Smith : Yes, in the sense that manual approaches to asset management have become even less effective. Smart devices do require new field maintenance processes like device configuration and firmware updates. However, automated device management processes (like the automated updates on your smart phone apps) can reduce the need to put more people in the field to accomplish this new work. Much like the physical assets, smart devices must be managed across their lifecycles to avoid failures. Say one of your device vendors notifies you of a critical security patch to the device firmware. Is there a process to get this update tested, installed, and documented to support a regulatory audit? Operational device management does that and can serve as a utility’s automated lifecycle management and maintenance shop, analyzing data in real time to swiftly identify and proactively adjust, update and repair security, performance and compatibility issues as they arise.

EET&D : You mentioned earlier the issue of an aging utility workforce. Is there a way to capture this field and equipment knowledge before it is lost? What about best practices?

Smith : Absolutely. Our teenage kids and new hires are showing us how cool technology like GoPro cameras and Google Glasses can be used to capture and display information. In the utility we are finding these can be great transition technologies for knowledge capture of the aging workforce and to equip the new hire digital natives to leverage their experience. For example, a senior crew member can video capture complex maintenance procedures from a camera mounted on his hardhat. Mobile workforce and asset management technologies can store these procedures and play them back for the new hires to assist them as they do their work. Other things such as internal social media interaction with peers as they do their work can help less experienced crew members with questions or issues that might arise.

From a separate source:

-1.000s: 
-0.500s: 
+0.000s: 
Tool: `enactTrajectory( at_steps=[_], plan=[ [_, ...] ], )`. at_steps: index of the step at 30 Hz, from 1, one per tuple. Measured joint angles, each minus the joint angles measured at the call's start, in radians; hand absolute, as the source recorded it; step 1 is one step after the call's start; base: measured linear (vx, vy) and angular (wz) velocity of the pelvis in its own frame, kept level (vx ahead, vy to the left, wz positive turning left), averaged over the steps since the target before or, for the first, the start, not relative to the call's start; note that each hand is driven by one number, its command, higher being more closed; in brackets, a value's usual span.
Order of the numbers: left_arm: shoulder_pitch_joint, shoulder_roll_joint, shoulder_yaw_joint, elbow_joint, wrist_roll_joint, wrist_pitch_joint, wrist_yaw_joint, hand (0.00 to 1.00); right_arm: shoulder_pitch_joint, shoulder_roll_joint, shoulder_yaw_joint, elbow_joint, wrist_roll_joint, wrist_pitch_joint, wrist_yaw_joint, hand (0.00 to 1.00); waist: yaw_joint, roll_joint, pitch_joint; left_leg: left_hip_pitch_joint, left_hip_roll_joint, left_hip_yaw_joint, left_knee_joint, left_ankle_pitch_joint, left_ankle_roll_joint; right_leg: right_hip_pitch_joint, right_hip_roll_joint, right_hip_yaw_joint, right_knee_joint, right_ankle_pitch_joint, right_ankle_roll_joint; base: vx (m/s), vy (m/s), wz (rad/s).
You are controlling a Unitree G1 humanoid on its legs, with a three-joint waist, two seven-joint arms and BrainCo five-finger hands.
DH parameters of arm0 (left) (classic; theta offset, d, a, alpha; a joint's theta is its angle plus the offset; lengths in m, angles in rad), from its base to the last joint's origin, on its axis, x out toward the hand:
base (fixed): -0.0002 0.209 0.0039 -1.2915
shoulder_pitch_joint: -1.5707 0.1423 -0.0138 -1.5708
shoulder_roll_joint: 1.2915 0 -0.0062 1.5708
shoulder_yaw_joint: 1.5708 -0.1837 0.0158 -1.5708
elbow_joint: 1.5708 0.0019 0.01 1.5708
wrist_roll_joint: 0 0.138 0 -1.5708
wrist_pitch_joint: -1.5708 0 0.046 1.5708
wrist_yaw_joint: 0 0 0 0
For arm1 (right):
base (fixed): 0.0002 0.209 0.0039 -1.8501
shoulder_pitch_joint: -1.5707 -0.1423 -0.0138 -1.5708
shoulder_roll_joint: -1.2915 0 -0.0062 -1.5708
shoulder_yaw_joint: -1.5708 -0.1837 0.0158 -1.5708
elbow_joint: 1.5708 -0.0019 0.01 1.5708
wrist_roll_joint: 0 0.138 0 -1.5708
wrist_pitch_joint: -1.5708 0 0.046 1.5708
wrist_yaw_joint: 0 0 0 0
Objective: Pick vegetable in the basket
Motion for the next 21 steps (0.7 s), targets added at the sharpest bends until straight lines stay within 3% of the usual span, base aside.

EET&D : Utilities aren’t known to be early adopters of new technology. Are they ready for all this?

Smith : Not all of them. But many are realizing we can’t keep doing this the same way we always have. Customers are demanding more while sustainability and efficiency are reducing utility revenues, putting additional pressures on asset maintenance and replacement budgets. It is going to take real leadership across the industry to make this happen. It’s going to take leadership that is willing to embrace new ways of doing things and new technologies to drive performance like we have never seen it before.

EET&D : What is holding us back?

Smith : Lack of imagination and fear of failure. Listen, I get it that we are in a high-risk industry and people lose their jobs when things don’t go right. Innovation starts with leadership. It’s easy to sit back and keep doing it the way we always have. If we aren’t driving innovation, we are going to fall behind, even in the utility industry, and that’s when customers and regulators start to make things difficult. I like what Thomas Edison said: “Our greatest weakness is giving up, the most certain way to success is to try one more time.”

EET&D : We can’t thank you enough Rodger for taking the time out of a hectic schedule to share your insight and considerable knowledge about driving change in the world of asset management with our readers.

About the Author

Rodger Smith is senior vice president and general manager of Oracle Utilities Global Business Unit. His passion for the opportunities afforded to today’s utilities by changing customer expectations and new technologies is fuelled by extensive hands-on utility experience at Southern Company, combined with utilities consulting experience in positions with PriceWaterhouseCoopers and Black & Veatch before joining Oracle.